BEGIN Information supplied

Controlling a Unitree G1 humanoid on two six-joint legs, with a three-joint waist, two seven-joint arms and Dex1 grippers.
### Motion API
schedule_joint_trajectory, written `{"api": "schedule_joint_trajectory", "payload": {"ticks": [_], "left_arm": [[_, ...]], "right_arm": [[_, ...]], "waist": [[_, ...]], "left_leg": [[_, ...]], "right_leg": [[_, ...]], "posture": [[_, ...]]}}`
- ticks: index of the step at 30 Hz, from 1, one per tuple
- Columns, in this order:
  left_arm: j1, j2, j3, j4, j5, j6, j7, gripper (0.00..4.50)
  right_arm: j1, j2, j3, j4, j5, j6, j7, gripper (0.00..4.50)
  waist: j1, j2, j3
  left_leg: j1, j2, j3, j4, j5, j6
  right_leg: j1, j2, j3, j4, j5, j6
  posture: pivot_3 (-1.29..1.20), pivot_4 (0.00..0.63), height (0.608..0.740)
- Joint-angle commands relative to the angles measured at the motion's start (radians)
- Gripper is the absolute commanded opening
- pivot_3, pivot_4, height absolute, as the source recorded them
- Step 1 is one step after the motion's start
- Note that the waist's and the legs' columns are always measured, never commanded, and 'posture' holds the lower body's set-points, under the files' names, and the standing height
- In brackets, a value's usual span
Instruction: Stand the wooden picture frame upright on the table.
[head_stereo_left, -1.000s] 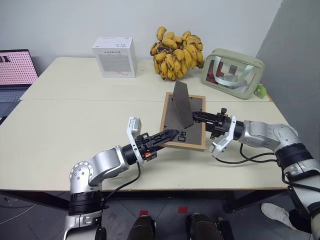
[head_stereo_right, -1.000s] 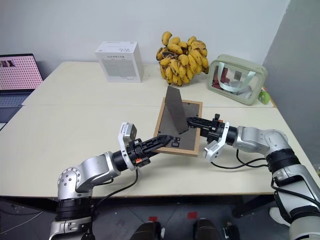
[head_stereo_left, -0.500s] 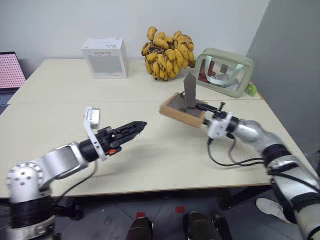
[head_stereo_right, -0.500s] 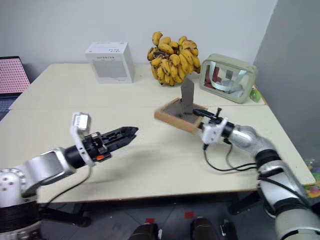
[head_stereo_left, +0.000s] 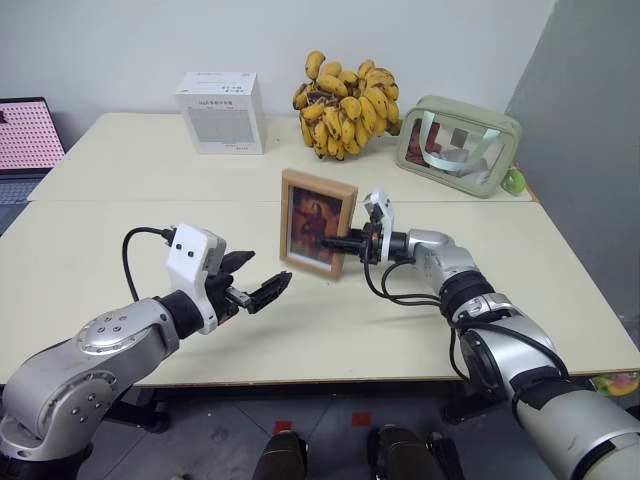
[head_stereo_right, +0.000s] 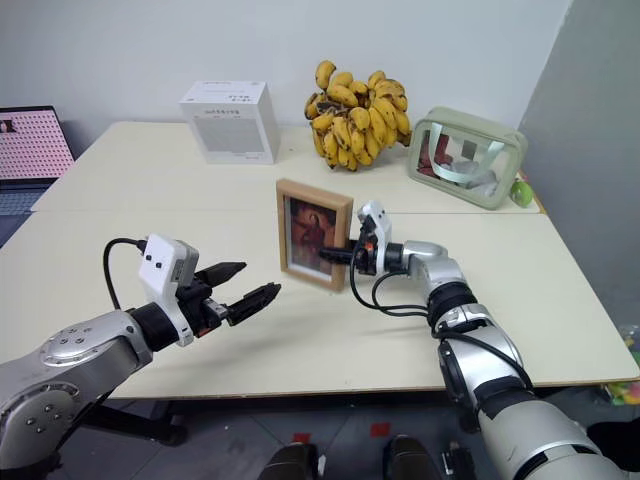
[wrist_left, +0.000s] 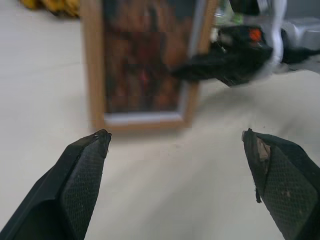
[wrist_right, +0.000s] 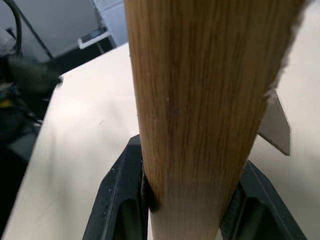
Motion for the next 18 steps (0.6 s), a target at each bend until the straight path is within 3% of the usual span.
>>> {"api": "schedule_joint_trajectory", "payload": {"ticks": [1, 2, 10, 14, 16, 18], "left_arm": [[0.012, -0.018, -0.024, 0.008, 0.080, -0.049, -0.063, 4.50], [0.013, -0.024, -0.027, 0.011, 0.086, -0.049, -0.074, 4.50], [-0.054, -0.059, -0.022, 0.096, 0.132, -0.025, -0.125, 4.50], [-0.083, -0.042, 0.006, 0.168, 0.132, -0.011, -0.178, 4.50], [-0.104, -0.016, 0.028, 0.200, 0.113, 0.011, -0.219, 4.50], [-0.115, 0.046, 0.038, 0.247, 0.129, 0.014, -0.304, 4.50]], "right_arm": [[-0.033, 0.018, -0.040, 0.017, -0.012, -0.020, -0.043, 1.64], [-0.035, 0.021, -0.045, 0.023, -0.017, -0.026, -0.058, 1.99], [0.035, -0.022, -0.020, -0.031, -0.081, -0.082, -0.026, 3.61], [0.159, -0.125, 0.042, -0.238, -0.137, -0.071, 0.029, 4.46], [0.276, -0.212, 0.074, -0.441, -0.162, -0.072, 0.054, 4.46], [0.431, -0.330, 0.064, -0.773, -0.122, 0.043, 0.084, 4.46]], "waist": [[-0.002, 0.000, 0.000], [-0.003, 0.000, 0.000], [-0.002, 0.000, 0.000], [0.002, 0.000, 0.000], [0.002, 0.000, 0.000], [0.003, 0.000, 0.000]], "left_leg": [[-0.002, 0.000, 0.000, 0.000, 0.000, 0.000], [-0.002, 0.001, 0.000, 0.000, 0.000, 0.000], [-0.002, 0.001, 0.000, 0.001, 0.000, 0.000], [-0.003, 0.000, -0.001, 0.002, 0.000, 0.000], [-0.004, 0.000, 0.000, 0.002, 0.000, 0.000], [-0.005, 0.000, -0.001, 0.001, 0.000, 0.000]], "right_leg": [[-0.002, 0.001, 0.000, 0.000, 0.000, 0.000], [-0.002, 0.001, 0.000, 0.001, 0.000, 0.001], [-0.001, 0.001, -0.001, 0.001, 0.000, 0.001], [-0.001, 0.001, -0.001, 0.000, 0.001, 0.002], [-0.001, 0.001, -0.001, -0.001, 0.001, 0.002], [-0.002, 0.001, -0.002, -0.001, 0.002, 0.004]], "posture": [[0.00, 0.150, 0.740], [0.00, 0.150, 0.740], [0.00, 0.150, 0.740], [0.00, 0.150, 0.740], [0.00, 0.150, 0.740], [0.00, 0.150, 0.740]]}}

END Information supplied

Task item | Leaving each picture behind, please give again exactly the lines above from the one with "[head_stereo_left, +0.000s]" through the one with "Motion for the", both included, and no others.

Response to the task |
[head_stereo_left, +0.000s] 
[head_stereo_right, +0.000s] 
[wrist_left, +0.000s] 
[wrist_right, +0.000s] 
Motion for the next 18 steps (0.6 s), a target at each bend until the straight path is within 3% of the usual span.

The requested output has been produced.